A friend of mine has been struggling in the dating market – to put it simply. She wants a guy that is attracted to her, and she wants to share in that same reciprocity. We will call her Liz. A Facebook status about it went up.
(Disclosure: Liz had a crush on me for a long time. Her weight was the main reason I didn’t share the same feelings. You can’t force attraction. )
Now Liz isn’t exactly the most attractive girl, and the fact that she is overweight doesn’t make it any easier for her to improve this. Most of her friends posted things like, “Oh you are sooooo pretty,” and “Guys will and/or should like you for your personality.”
I decided to be more honest, though I made sure to cushion it, “It wouldn’t hurt to lose some weight.”
Sensible advice right? Weight loss is one of the most effective ways to make yourself more attractive, assuming you are overweight. Your 20s are a time when you should be making the most out of your looks – regardless of how limited they may be. It is when you are at your physical prime.
Heresy.
Getting to a normal healthy weight?
Damnable fat shaming, body hate social media heresy.
One response involved something like, “Those people are shallow anyway, they should like you for who you are, and they wouldn’t be worth it if they don’t like you now.”
That’s flattering and to some extent is true, but it doesn’t nullify the fact that the potential dating pool of nice guys who may be interested in Liz for her personality and who she is are far and few between. Then then throw in the percentage of “those” nice guys who Liz is actually attracted to and the prospects are rather grim.
It is in fact a comfortable lie, but it ignores a fundamental truth; People are shallow. I’m shallow. Even those people who are not are very unlikely to give her a chance to reveal her inner beauty.

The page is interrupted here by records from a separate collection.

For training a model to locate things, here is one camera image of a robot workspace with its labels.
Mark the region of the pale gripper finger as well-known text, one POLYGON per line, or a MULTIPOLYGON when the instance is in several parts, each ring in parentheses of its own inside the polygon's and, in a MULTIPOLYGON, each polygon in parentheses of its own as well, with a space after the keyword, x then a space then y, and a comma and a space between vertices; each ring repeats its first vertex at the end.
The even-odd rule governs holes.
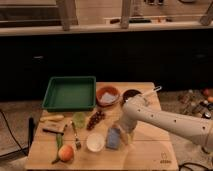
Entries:
POLYGON ((121 140, 123 141, 123 143, 125 145, 131 144, 132 141, 133 141, 133 137, 134 137, 134 133, 133 132, 131 132, 131 133, 122 132, 121 133, 121 140))

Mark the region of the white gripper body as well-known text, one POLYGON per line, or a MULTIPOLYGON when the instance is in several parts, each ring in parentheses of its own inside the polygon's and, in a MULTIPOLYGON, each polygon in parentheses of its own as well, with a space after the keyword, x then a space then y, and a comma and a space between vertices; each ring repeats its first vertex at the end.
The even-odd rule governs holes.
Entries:
POLYGON ((137 110, 129 107, 122 108, 122 115, 116 121, 126 133, 131 133, 134 131, 137 125, 137 110))

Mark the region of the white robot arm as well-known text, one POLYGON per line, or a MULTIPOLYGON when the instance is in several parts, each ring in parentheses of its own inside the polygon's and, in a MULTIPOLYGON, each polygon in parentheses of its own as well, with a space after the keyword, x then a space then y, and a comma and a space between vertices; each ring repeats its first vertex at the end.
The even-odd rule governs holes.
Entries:
POLYGON ((124 103, 122 115, 115 125, 125 133, 131 133, 138 121, 154 125, 213 151, 213 120, 147 107, 145 98, 138 94, 124 103))

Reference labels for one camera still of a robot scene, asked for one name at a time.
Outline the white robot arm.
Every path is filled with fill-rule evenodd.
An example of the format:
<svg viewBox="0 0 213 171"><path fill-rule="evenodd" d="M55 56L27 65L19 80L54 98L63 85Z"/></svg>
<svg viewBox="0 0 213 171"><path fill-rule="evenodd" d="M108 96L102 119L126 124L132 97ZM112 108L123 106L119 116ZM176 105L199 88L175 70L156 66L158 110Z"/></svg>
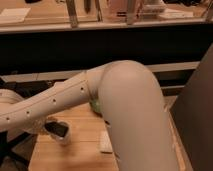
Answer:
<svg viewBox="0 0 213 171"><path fill-rule="evenodd" d="M160 85L146 66L132 60L85 70L0 109L0 132L93 98L99 100L119 171L179 171Z"/></svg>

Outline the green object behind arm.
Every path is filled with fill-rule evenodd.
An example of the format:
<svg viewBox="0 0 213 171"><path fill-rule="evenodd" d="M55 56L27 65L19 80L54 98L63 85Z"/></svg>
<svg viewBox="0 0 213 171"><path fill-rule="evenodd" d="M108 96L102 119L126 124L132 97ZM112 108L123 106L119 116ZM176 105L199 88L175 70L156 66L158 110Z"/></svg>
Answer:
<svg viewBox="0 0 213 171"><path fill-rule="evenodd" d="M89 104L90 104L91 110L94 113L96 113L98 116L102 116L101 110L100 110L100 104L99 104L99 101L97 99L91 100L89 102Z"/></svg>

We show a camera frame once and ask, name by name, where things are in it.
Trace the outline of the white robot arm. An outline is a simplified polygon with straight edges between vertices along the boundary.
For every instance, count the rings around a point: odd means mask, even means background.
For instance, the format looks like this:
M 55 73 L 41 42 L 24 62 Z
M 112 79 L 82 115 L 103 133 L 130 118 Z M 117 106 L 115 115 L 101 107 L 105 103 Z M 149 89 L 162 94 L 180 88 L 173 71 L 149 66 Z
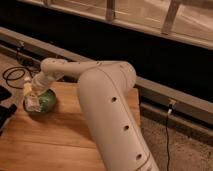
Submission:
M 24 79 L 25 108 L 38 111 L 39 96 L 64 76 L 78 79 L 77 96 L 107 171 L 159 171 L 125 95 L 136 84 L 126 61 L 69 62 L 47 58 Z

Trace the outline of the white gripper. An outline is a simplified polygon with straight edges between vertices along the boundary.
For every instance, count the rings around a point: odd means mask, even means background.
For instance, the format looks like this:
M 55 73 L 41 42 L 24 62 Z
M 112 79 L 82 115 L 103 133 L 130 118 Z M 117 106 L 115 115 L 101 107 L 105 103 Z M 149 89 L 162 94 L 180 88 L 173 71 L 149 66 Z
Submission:
M 32 90 L 35 94 L 41 95 L 45 93 L 52 85 L 55 79 L 51 76 L 45 75 L 44 73 L 39 73 L 35 75 L 32 79 L 25 77 L 23 84 L 23 95 L 27 96 Z

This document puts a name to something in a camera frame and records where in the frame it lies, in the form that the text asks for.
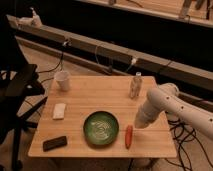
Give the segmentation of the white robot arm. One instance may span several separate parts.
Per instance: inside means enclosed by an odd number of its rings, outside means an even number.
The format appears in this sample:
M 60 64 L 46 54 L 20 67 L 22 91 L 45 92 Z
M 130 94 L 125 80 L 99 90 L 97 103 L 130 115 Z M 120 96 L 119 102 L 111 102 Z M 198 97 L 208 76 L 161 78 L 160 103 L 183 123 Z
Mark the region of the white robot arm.
M 145 102 L 138 108 L 134 121 L 135 127 L 148 127 L 157 120 L 162 111 L 165 111 L 176 115 L 213 140 L 213 113 L 184 102 L 178 95 L 179 89 L 173 83 L 150 88 Z

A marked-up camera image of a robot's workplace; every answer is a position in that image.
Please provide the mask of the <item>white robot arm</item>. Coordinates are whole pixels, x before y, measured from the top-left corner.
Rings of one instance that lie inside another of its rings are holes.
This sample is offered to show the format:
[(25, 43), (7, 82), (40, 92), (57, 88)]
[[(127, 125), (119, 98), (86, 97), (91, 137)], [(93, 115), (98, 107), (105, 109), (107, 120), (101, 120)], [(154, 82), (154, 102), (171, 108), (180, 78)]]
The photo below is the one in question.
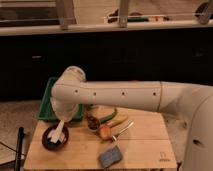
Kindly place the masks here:
[(188, 133), (181, 171), (213, 171), (213, 86), (162, 81), (88, 81), (70, 66), (51, 88), (57, 111), (97, 104), (181, 115)]

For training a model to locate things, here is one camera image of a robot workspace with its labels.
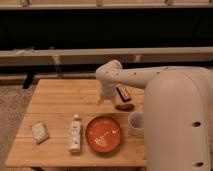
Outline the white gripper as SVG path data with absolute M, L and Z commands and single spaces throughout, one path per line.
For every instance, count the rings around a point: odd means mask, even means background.
M 114 83 L 103 82 L 101 84 L 101 97 L 98 100 L 97 105 L 101 105 L 104 99 L 113 99 L 113 105 L 120 104 L 120 97 L 116 95 L 116 85 Z

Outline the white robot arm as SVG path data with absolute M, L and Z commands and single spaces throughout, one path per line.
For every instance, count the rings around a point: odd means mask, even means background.
M 213 71 L 183 66 L 125 69 L 112 60 L 95 77 L 102 101 L 114 99 L 117 84 L 144 91 L 147 171 L 211 171 L 207 116 L 213 106 Z

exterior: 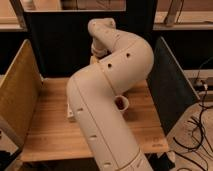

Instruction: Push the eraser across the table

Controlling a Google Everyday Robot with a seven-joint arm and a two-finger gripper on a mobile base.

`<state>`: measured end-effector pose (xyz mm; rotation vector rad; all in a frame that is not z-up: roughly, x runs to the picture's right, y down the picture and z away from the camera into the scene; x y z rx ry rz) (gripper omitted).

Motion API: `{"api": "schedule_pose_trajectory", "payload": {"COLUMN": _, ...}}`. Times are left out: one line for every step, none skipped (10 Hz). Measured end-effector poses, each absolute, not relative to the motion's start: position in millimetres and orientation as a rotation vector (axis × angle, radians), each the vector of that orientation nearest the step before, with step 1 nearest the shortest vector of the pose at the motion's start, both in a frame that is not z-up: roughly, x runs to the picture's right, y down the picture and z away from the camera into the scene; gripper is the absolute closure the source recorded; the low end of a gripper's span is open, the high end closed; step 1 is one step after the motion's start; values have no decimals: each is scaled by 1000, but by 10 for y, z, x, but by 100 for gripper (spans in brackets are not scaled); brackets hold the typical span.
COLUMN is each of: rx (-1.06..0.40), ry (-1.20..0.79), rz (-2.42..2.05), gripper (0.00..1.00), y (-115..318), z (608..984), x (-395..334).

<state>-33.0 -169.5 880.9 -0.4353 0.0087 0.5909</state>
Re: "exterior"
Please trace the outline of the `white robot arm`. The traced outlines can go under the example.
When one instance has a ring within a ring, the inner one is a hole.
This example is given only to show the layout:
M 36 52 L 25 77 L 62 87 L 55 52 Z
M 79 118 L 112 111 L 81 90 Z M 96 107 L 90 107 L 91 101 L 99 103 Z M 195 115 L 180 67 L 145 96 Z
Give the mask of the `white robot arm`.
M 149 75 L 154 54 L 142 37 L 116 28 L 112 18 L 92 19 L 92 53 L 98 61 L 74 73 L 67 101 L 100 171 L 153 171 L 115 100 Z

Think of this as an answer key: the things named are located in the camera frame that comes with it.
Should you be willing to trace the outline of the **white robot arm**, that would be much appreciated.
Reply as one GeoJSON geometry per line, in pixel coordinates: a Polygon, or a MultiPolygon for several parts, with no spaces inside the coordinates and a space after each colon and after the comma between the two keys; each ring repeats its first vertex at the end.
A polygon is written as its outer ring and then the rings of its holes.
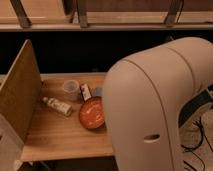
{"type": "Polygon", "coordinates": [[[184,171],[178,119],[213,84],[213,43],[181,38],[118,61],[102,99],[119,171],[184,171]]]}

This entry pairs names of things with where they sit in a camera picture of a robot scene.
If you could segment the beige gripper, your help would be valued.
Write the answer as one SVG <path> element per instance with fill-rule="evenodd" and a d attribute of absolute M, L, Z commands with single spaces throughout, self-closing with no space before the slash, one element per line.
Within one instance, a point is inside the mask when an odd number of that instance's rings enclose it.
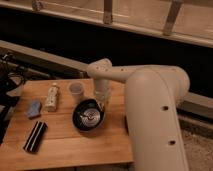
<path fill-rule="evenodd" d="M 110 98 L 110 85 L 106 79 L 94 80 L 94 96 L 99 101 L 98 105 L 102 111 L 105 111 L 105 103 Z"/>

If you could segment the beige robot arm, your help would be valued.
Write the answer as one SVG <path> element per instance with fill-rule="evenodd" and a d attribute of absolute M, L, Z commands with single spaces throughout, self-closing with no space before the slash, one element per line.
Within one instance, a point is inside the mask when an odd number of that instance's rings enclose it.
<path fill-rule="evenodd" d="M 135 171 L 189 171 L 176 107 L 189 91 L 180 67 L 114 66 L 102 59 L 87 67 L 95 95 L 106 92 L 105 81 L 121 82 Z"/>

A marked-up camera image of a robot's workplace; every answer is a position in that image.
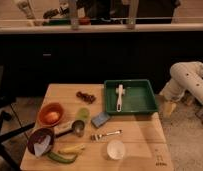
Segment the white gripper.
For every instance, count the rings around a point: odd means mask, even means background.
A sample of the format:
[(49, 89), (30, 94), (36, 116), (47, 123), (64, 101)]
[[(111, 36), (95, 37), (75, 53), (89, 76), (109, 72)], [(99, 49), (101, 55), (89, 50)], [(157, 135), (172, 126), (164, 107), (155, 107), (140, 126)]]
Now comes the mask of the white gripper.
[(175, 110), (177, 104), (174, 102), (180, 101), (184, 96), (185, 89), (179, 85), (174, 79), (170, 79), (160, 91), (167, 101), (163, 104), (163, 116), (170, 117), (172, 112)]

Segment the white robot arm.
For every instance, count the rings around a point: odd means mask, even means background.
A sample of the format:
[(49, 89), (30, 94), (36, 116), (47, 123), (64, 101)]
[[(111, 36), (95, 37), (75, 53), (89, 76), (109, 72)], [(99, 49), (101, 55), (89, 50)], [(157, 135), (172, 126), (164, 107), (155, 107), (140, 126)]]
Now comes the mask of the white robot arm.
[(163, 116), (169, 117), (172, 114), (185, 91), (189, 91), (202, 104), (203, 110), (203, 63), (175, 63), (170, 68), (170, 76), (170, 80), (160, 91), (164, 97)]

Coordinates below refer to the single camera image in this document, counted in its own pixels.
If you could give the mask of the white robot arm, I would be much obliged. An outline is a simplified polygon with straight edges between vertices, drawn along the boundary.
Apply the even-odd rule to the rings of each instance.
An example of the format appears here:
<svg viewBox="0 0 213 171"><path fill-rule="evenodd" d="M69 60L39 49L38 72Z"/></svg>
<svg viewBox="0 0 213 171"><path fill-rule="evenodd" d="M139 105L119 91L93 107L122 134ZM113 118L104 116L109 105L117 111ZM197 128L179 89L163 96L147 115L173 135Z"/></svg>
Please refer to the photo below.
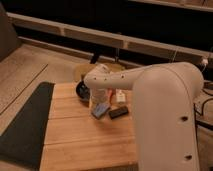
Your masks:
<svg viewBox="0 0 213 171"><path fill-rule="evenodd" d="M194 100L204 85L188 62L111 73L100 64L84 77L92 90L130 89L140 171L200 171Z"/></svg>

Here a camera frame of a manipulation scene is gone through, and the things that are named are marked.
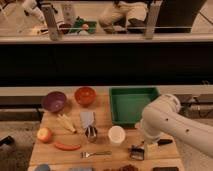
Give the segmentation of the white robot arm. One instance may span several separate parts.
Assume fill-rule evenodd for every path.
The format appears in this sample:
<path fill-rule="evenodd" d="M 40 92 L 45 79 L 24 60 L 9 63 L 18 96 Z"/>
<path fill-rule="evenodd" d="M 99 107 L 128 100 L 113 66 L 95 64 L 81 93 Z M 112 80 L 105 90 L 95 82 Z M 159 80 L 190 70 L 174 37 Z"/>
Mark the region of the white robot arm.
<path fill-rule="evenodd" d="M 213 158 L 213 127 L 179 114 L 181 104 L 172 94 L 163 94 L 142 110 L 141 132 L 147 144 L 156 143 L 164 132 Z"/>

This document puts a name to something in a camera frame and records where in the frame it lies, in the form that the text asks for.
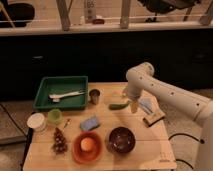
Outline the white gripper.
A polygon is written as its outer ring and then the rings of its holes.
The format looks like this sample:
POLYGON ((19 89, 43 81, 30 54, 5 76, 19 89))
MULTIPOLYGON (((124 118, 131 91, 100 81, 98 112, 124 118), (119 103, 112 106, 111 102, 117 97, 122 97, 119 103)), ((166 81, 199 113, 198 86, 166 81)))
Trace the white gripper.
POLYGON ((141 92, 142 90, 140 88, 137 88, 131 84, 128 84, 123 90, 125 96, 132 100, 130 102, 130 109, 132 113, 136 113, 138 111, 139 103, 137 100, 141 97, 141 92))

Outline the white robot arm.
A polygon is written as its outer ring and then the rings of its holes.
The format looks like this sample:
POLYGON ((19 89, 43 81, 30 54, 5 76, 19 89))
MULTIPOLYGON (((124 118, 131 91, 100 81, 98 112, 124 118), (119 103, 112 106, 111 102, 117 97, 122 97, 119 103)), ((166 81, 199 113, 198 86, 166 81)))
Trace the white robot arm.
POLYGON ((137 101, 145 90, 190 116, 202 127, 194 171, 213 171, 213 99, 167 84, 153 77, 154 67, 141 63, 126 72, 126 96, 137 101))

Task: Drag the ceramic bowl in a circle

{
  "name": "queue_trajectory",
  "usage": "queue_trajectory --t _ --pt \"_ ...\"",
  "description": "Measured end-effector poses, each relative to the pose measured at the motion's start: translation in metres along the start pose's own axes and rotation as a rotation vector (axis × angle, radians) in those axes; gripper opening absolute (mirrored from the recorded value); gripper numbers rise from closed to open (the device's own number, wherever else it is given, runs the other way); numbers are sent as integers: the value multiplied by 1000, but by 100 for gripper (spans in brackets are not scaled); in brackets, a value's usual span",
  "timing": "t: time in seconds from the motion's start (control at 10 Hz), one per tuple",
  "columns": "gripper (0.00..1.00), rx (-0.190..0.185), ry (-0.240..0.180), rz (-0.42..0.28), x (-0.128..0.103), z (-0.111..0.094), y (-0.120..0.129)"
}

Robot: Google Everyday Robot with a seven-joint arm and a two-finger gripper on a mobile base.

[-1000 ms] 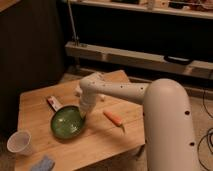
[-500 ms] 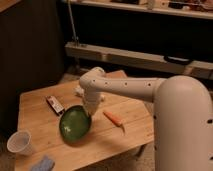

Instead of telling Liz the truth like real friends would, they continue to lie and tell her things she knows isn’t true.
As Andrew from TheRulesRevisited pointed out, in regards to a guy and his girlfriend,
“When you do these things, you are letting your girlfriend wallow in her mediocrity. If you tell your friend that she looks good when she doesn’t, she isn’t going to make an effort to look better next time”
You can boost her ego, but that won’t help her situation get any better. It also won’t promote REAL confidence.
Liz’s situation isn’t unique. It’s far more common then we realize and it means that there is a large group of people all seeking romance, but doing it with what is essentially a paper bag on their heads when compared to the more in shape parts of the population.
Basically there is an abundance of overweight people who don’t want fellow overweight people, but the slimmer more attractive folks they see in TV shows and film. We all want a mate of the opposite sex who is more attractive then us. (Excluding the 5% or lower of “other” sexual attractions.)
Don’t believe me?
A Large Nation-Wide Problem
Obesity and curse of being overweight have struck our society hard. Romance – or at least the possibility of finding it – is made even more difficult for a rather large percentage of the population:
- Percent of adults age 20 years and over who are obese: 35.1% (2011-2012)
- Percent of adults age 20 years and over who are overweight, including obesity: 69.0% (2011-2012)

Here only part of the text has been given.